▶ [Task statement] Your answer must be an exact repetition of every record.

Exercise data START

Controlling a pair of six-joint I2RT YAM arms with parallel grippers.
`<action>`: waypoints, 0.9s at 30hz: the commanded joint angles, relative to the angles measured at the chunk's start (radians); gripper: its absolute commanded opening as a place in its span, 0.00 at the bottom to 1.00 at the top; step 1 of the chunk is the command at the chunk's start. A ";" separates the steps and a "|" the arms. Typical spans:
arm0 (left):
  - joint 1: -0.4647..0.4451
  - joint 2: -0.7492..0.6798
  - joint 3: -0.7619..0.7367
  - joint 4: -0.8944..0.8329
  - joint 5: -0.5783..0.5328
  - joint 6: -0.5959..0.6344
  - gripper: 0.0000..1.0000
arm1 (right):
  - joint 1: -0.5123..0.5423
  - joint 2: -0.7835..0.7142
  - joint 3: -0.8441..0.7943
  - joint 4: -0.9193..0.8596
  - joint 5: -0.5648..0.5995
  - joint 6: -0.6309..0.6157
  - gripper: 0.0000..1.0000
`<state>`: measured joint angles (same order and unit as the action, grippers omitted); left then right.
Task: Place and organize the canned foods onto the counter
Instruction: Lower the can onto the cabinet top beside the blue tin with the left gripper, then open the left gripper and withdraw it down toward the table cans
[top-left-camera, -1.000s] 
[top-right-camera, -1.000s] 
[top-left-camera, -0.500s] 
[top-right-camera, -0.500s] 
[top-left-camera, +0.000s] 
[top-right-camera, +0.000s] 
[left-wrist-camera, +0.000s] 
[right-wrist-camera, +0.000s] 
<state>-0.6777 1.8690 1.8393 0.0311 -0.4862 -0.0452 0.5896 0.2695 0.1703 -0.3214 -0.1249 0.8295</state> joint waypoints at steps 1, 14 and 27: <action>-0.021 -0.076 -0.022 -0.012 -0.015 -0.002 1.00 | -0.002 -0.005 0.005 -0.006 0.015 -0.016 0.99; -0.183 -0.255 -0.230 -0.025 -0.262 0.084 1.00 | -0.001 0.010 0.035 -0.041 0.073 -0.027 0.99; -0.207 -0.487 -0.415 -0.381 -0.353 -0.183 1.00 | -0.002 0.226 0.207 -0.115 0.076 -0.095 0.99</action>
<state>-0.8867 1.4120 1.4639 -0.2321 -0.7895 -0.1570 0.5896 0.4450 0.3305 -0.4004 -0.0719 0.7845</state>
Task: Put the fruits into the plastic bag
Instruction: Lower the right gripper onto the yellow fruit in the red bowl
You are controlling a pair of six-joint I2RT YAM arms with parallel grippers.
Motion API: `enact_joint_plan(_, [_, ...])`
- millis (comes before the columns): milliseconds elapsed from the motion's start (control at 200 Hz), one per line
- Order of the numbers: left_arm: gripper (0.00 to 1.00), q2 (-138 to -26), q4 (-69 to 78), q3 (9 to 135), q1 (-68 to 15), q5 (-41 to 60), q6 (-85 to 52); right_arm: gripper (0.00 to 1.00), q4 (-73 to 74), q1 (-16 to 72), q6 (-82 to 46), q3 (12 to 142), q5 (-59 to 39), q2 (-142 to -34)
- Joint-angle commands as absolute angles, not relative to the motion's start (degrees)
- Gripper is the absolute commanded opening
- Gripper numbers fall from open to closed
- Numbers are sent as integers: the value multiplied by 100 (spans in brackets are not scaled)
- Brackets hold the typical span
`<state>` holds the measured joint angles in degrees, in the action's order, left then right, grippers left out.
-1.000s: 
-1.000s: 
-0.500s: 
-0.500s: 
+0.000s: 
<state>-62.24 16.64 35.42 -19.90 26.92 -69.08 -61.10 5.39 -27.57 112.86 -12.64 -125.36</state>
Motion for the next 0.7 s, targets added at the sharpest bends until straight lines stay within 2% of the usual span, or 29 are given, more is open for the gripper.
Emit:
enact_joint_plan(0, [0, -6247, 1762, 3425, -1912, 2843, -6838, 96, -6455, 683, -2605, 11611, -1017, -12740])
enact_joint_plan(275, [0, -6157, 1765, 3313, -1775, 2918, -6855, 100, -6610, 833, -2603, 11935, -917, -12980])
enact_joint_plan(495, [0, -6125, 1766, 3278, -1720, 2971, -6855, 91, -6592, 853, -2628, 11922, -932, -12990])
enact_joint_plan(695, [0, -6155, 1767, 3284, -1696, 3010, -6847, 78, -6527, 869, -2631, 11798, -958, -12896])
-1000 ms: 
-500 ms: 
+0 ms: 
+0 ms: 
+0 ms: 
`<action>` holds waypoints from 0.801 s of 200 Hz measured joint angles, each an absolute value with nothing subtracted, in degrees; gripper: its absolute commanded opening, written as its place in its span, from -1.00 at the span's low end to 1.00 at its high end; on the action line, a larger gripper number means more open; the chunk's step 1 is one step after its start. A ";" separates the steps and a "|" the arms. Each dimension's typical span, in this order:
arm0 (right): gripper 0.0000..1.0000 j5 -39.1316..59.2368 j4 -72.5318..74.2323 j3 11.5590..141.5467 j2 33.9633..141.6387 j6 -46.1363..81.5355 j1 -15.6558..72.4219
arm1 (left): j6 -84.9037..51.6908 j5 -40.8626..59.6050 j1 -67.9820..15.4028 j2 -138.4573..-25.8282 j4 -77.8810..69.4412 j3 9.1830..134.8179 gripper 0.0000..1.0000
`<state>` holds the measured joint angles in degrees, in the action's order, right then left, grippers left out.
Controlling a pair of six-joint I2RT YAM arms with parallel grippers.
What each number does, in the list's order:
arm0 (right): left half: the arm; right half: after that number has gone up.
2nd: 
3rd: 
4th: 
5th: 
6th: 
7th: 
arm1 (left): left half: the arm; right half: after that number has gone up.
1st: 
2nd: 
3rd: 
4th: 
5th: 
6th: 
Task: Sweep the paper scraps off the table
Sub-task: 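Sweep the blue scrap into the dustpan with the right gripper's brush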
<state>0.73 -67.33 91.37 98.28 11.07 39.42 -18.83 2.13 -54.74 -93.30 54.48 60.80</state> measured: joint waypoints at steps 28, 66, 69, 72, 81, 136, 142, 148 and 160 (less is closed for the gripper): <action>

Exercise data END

▶ [Exercise answer]
Controlling a pair of six-joint I2RT YAM arms with parallel grippers.
`<action>`: waypoints, 0.9s at 30hz: the commanded joint angles, relative to the angles measured at the chunk's start (radians); gripper: its absolute commanded opening as a place in its span, 0.00 at the bottom to 1.00 at the top; step 1 of the chunk is the command at the chunk's start. A ";" separates the steps and a "|" the arms. Typical spans:
arm0 (left):
  - joint 1: -0.4647..0.4451
  - joint 2: -0.7492..0.6798
  - joint 3: -0.7619..0.7367
  - joint 4: -0.8944..0.8329
  - joint 5: -0.5783..0.5328
  - joint 6: -0.5959..0.6344
  - gripper: 0.0000..1.0000
arm1 (right):
  - joint 1: -0.5123..0.5423
  - joint 2: -0.7835..0.7142
  - joint 3: -0.8441..0.7943
  - joint 4: -0.9193..0.8596
  - joint 5: -0.5648..0.5995
  - joint 6: -0.6309..0.6157
  - gripper: 0.0000..1.0000
`<state>`: measured joint angles (same order and unit as the action, grippers omitted); left then right.
Task: Place and organize the canned foods onto the counter
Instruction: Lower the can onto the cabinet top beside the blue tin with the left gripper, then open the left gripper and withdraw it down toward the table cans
[top-left-camera, -1.000s] 
[top-right-camera, -1.000s] 
[top-left-camera, -0.500s] 
[top-right-camera, -0.500s] 
[top-left-camera, +0.000s] 
[top-right-camera, +0.000s] 
[left-wrist-camera, +0.000s] 
[right-wrist-camera, +0.000s] 
<state>-0.6777 1.8690 1.8393 0.0311 -0.4862 -0.0452 0.5896 0.2695 0.1703 -0.3214 -0.1249 0.8295</state> joint waypoints at steps 1, 14 and 27: <action>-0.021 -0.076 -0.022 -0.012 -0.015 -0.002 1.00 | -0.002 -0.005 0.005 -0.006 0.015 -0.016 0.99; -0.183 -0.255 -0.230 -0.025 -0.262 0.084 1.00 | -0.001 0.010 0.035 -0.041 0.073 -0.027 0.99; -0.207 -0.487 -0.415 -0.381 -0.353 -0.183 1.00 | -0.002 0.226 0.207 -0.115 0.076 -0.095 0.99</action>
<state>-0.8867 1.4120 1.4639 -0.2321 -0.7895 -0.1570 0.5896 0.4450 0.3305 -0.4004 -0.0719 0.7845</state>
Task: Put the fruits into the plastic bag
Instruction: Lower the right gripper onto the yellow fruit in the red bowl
You are controlling a pair of six-joint I2RT YAM arms with parallel grippers.
Motion API: `enact_joint_plan(_, [_, ...])`
- millis (comes before the columns): milliseconds elapsed from the motion's start (control at 200 Hz), one per line
- Order of the numbers: left_arm: gripper (0.00 to 1.00), q2 (-138 to -26), q4 (-69 to 78), q3 (9 to 135), q1 (-68 to 15), q5 (-41 to 60), q6 (-85 to 52); right_arm: gripper (0.00 to 1.00), q4 (-73 to 74), q1 (-16 to 72), q6 (-82 to 46), q3 (12 to 142), q5 (-59 to 39), q2 (-142 to -34)
- Joint-angle commands as absolute angles, not relative to the motion's start (degrees)
- Gripper is the absolute commanded opening
- Gripper numbers fall from open to closed
- Numbers are sent as integers: the value multiplied by 100 (spans in brackets are not scaled)
- Brackets hold the typical span
`<state>` holds the measured joint angles in degrees, in the action's order, left then right, grippers left out.
-1.000s: 
-1.000s: 
-0.500s: 
-0.500s: 
+0.000s: 
<state>-62.24 16.64 35.42 -19.90 26.92 -69.08 -61.10 5.39 -27.57 112.86 -12.64 -125.36</state>
Motion for the next 0.7 s, targets added at the sharpest bends until straight lines stay within 2% of the usual span, or 29 are given, more is open for the gripper.
Emit:
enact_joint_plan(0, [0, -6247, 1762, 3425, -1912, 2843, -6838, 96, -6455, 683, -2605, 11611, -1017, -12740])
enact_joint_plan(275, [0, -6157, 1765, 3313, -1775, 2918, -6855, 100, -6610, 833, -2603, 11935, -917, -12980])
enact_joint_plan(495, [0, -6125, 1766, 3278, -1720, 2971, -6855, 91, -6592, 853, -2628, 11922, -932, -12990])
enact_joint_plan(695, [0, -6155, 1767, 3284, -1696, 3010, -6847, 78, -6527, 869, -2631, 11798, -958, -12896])
-1000 ms: 
-500 ms: 
+0 ms: 
+0 ms: 
+0 ms: 
`<action>` holds waypoints from 0.801 s of 200 Hz measured joint angles, each an absolute value with nothing subtracted, in degrees; gripper: its absolute commanded opening, written as its place in its span, from -1.00 at the span's low end to 1.00 at its high end; on the action line, a larger gripper number means more open; the chunk's step 1 is one step after its start. A ";" separates the steps and a "|" the arms. Each dimension's typical span, in this order:
arm0 (right): gripper 0.0000..1.0000 j5 -39.1316..59.2368 j4 -72.5318..74.2323 j3 11.5590..141.5467 j2 33.9633..141.6387 j6 -46.1363..81.5355 j1 -15.6558..72.4219
arm1 (left): j6 -84.9037..51.6908 j5 -40.8626..59.6050 j1 -67.9820..15.4028 j2 -138.4573..-25.8282 j4 -77.8810..69.4412 j3 9.1830..134.8179 gripper 0.0000..1.0000
`<state>` holds the measured joint angles in degrees, in the action's order, right then left, grippers left out.
Controlling a pair of six-joint I2RT YAM arms with parallel grippers.
What each number does, in the list's order:
arm0 (right): left half: the arm; right half: after that number has gone up.
2nd: 
3rd: 
4th: 
5th: 
6th: 
7th: 
arm1 (left): left half: the arm; right half: after that number has gone up.
1st: 
2nd: 
3rd: 
4th: 
5th: 
6th: 
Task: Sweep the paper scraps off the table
Sub-task: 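Sweep the blue scrap into the dustpan with the right gripper's brush
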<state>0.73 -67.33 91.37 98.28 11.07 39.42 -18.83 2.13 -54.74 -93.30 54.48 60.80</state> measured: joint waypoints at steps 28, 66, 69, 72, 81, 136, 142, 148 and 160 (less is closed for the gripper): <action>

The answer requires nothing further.